Task - Your output must reproduce all the records below precisely and contain no pictures.

[Records excerpted from a collection]

-------

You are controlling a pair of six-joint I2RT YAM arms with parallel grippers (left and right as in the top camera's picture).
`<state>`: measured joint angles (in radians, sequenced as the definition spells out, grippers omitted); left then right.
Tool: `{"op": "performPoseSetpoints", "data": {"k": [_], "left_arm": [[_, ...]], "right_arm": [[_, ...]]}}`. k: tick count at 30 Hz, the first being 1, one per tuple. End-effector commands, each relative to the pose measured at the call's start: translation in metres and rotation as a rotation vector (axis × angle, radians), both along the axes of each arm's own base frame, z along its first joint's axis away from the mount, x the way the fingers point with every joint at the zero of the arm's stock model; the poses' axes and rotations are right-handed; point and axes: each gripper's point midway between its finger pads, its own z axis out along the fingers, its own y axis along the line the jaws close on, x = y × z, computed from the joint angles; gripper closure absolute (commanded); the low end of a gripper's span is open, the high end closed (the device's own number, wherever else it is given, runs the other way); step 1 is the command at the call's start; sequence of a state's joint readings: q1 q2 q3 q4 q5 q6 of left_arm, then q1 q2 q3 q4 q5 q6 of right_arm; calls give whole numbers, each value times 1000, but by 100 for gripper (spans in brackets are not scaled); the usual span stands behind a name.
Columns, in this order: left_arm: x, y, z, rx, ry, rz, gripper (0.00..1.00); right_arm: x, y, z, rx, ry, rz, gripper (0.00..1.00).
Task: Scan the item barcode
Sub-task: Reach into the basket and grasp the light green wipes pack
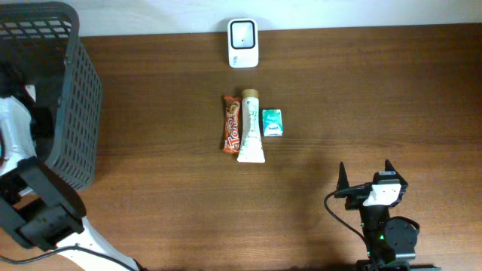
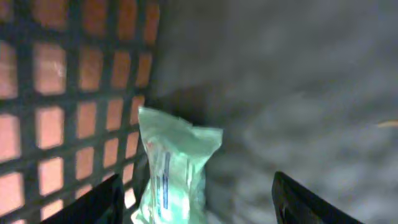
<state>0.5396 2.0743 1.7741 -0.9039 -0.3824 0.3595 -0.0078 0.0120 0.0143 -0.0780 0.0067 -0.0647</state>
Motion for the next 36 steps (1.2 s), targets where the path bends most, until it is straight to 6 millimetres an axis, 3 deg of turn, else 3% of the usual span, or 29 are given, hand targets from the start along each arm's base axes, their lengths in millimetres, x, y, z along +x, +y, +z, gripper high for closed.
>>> {"op": "performPoseSetpoints", "data": {"k": [1, 7, 14, 18, 19, 21, 22, 23, 25, 26, 28, 30, 33, 35, 36], "left_arm": [[-30, 21, -13, 79, 97, 46, 25], [-45, 33, -24, -31, 37, 82, 25], [-58, 28, -50, -184, -25, 96, 32], [-72, 17, -73, -304, -51, 112, 45], [-66, 11, -74, -353, -91, 98, 55], [-50, -1, -69, -423, -166, 59, 64], [-42, -4, -61, -429, -192, 38, 80], [-28, -4, -42, -405, -236, 24, 99], [-12, 1, -10, -367, -319, 54, 100], [3, 4, 27, -339, -419, 74, 100], [31, -8, 104, -373, -638, 14, 100], [53, -42, 204, -493, -917, -112, 100], [48, -97, 329, -732, -1217, -211, 100], [35, -128, 378, -882, -1306, -265, 100], [28, -140, 389, -968, -1310, -270, 100]], "right_arm": [[0, -2, -4, -7, 6, -11, 1], [0, -2, -4, -7, 6, -11, 1], [0, -2, -4, -7, 6, -11, 1], [0, -2, -4, -7, 6, -11, 1], [0, -2, -4, -7, 5, -11, 1], [0, -2, -4, -7, 6, -11, 1], [0, -2, -4, -7, 6, -11, 1], [0, -2, -4, -7, 5, -11, 1], [0, -2, -4, -7, 6, -11, 1], [0, -2, -4, -7, 6, -11, 1], [0, -2, -4, -7, 6, -11, 1], [0, -2, -4, -7, 6, -11, 1], [0, -2, -4, -7, 6, -11, 1], [0, -2, -4, -7, 6, -11, 1], [0, -2, -4, -7, 6, -11, 1]]}}
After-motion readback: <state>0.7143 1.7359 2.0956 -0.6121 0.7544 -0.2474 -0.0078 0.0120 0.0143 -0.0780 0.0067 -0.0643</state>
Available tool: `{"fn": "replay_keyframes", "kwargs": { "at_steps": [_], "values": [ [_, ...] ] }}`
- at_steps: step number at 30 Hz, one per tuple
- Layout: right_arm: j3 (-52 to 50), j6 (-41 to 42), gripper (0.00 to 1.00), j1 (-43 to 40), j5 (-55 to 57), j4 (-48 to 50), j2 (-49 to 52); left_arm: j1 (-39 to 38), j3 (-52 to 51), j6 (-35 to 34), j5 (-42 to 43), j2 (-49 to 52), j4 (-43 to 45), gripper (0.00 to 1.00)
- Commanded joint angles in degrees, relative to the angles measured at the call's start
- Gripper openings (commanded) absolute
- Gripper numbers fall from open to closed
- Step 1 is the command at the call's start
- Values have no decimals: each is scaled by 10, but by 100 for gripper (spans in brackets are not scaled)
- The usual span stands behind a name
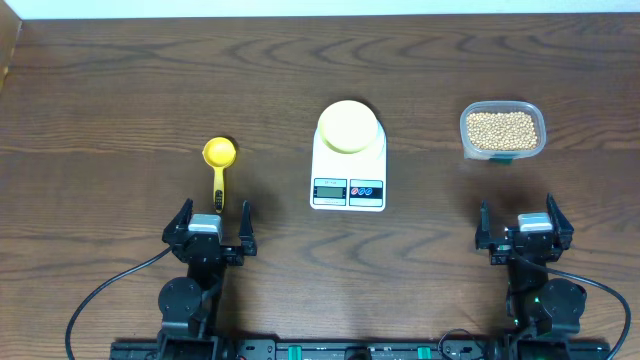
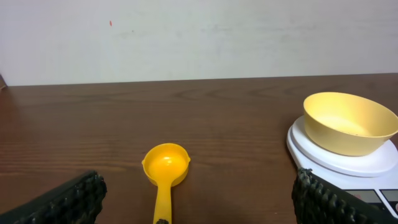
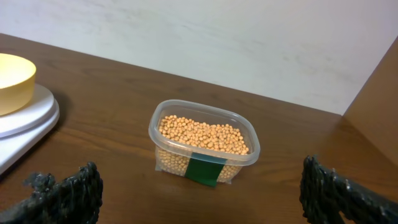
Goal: Scoop item into bowl and weigh 50g on scale
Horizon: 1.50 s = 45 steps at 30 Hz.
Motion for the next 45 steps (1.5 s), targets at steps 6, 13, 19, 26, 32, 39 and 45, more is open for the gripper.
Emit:
{"fn": "replay_keyframes", "kwargs": {
  "at_steps": [6,13,19,26,32,39,45],
  "values": [
    [-1,-5,99,1,1,-2,-5,2,-4,-3,-10,-2,-26,98],
    [-1,-5,99,1,1,-2,-5,2,-4,-5,46,-2,-22,98],
    [-1,-5,99,1,1,-2,-5,2,7,0,47,13,-23,97],
    [-1,-5,99,1,1,-2,-5,2,68,10,40,117,-24,98],
    [-1,-5,99,1,1,-2,-5,2,153,10,40,252,-24,98],
    [-1,-5,99,1,1,-2,-5,2,316,10,43,423,-91,98],
    [-1,-5,99,1,1,-2,-5,5,522,10,49,584,-248,97]
  ]
}}
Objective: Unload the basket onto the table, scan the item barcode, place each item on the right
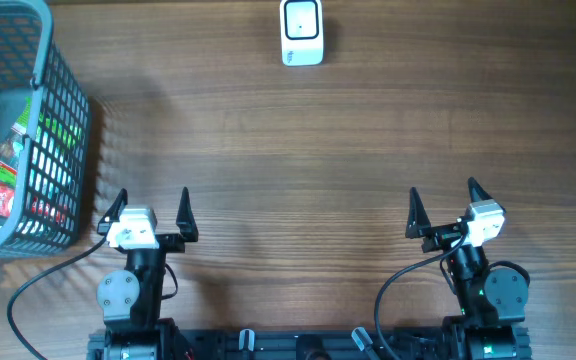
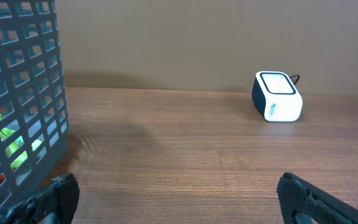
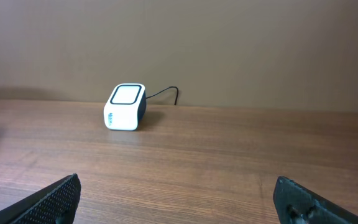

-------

Answer box -
You are controlling a pair of six-joint I2RT YAM arms with parallel grippers (left and right as in the top camera's picture).
`<state>`: measured joint angles (in radians, sequenced as the definition spells out, grippers omitted); left then right.
Tool: `{"op": "performPoseSetpoints", "data": {"k": [_], "left_arm": [[_, ...]], "right_arm": [[_, ...]]}}`. k: tick count at 30 Hz, the first being 1, one per tuple. End-effector commands, each relative to the pose measured at the call's start: translation in metres and rotation as a rotation vector (axis × angle, radians), both along the axes of each arm's own base frame, z along its first joint's axis away from the mount, x the way the fingers point with every joint at the zero of the arm's stock model; the poses' axes and rotations are right-handed; point and axes: each gripper's point midway between its finger pads, its own z axis out along the fingers, its own y axis along the line the jaws close on, x = y × z, computed from the joint angles; gripper closure absolute (commanded); the low end of a gripper's span is open, the high end closed (the device's own number, wherever else it is given, runs the other way); step 1 is the command at the call's start; sequence of a state's joint readings: q1 q2 q3 q4 q5 q6 of left_arm, then q1 q2 q3 q4 q5 q6 of right_arm; calls give whole numbers, each value times 1000, but by 100 for gripper (spans in brackets are not scaled); the usual span stands behind a name.
Columns, in this order: left_arm: x, y, z, rx, ry, rz, gripper (0.00..1.00); right_arm: x, y, z, rx, ry, rz, gripper (0.00..1.00).
Task: Scan the item barcode
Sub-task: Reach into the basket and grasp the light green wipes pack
<state>0.5396 2.0743 1.7741 -0.9039 -0.3824 0.3595 -0.0078 0.0120 0.0143 -0.0780 0.0067 -0.0647</state>
Motion for the next 36 steps (1.2 s), targets where the path bends most, until it is straight to 6 millimetres an axis, 3 deg of turn, else 3% of the usual span, or 29 are given, hand targets from the start along each arm's base axes, their lengths in millimetres, x, y, z along +x, +y, +z, gripper high for closed.
>>> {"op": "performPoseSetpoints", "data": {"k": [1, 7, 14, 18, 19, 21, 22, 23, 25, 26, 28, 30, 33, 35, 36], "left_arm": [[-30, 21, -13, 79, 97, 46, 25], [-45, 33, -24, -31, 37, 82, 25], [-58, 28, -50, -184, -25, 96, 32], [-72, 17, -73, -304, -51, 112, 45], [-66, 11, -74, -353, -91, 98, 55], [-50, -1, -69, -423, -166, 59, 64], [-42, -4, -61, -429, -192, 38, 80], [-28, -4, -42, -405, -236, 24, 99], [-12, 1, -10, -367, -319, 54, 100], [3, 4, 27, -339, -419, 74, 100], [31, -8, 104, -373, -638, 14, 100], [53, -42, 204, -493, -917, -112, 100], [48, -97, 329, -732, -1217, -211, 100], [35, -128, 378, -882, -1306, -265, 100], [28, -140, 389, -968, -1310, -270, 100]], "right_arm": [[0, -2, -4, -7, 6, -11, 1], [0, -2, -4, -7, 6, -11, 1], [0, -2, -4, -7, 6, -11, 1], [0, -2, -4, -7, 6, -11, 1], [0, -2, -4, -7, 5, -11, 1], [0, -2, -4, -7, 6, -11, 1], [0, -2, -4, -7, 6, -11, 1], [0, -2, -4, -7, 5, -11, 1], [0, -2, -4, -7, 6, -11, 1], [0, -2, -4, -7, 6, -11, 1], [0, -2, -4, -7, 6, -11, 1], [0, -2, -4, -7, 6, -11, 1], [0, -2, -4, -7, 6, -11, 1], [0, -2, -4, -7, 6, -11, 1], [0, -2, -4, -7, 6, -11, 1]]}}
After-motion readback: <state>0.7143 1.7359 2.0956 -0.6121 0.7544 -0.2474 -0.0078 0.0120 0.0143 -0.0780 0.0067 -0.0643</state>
Available tool: `{"fn": "replay_keyframes", "kwargs": { "at_steps": [_], "values": [ [_, ...] ] }}`
- at_steps: step number at 30 Hz, one per tuple
- Layout: right_arm: j3 (-52 to 50), j6 (-41 to 42), gripper (0.00 to 1.00), j1 (-43 to 40), j5 (-55 to 57), j4 (-48 to 50), j2 (-49 to 52); left_arm: j1 (-39 to 38), j3 (-52 to 51), j6 (-35 to 34), j5 (-42 to 43), j2 (-49 to 52), j4 (-43 to 45), gripper (0.00 to 1.00)
- Commanded joint angles in degrees, relative to the angles measured at the call's start
- Gripper openings (commanded) absolute
- Gripper numbers fall from open to closed
- Step 1 is the command at the call's start
- Values have no decimals: each is scaled by 10, but by 100 for gripper (spans in brackets are not scaled)
- The usual span stands behind a name
Goal: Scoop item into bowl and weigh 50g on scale
Horizon: 1.50 s = 45 steps at 30 Hz.
Motion for the next 45 steps (1.5 s), targets at steps 6, 13, 19, 26, 32, 39 and 45, more is open for the gripper.
Emit:
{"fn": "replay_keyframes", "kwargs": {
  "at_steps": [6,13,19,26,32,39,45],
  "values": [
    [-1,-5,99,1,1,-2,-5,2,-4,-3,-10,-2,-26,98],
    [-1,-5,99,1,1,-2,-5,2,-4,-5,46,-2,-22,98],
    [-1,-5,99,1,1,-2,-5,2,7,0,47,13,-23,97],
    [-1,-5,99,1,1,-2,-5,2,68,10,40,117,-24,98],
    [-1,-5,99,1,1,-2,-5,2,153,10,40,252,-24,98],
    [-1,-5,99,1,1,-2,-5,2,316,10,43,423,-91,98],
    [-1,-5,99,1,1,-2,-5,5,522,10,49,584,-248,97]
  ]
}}
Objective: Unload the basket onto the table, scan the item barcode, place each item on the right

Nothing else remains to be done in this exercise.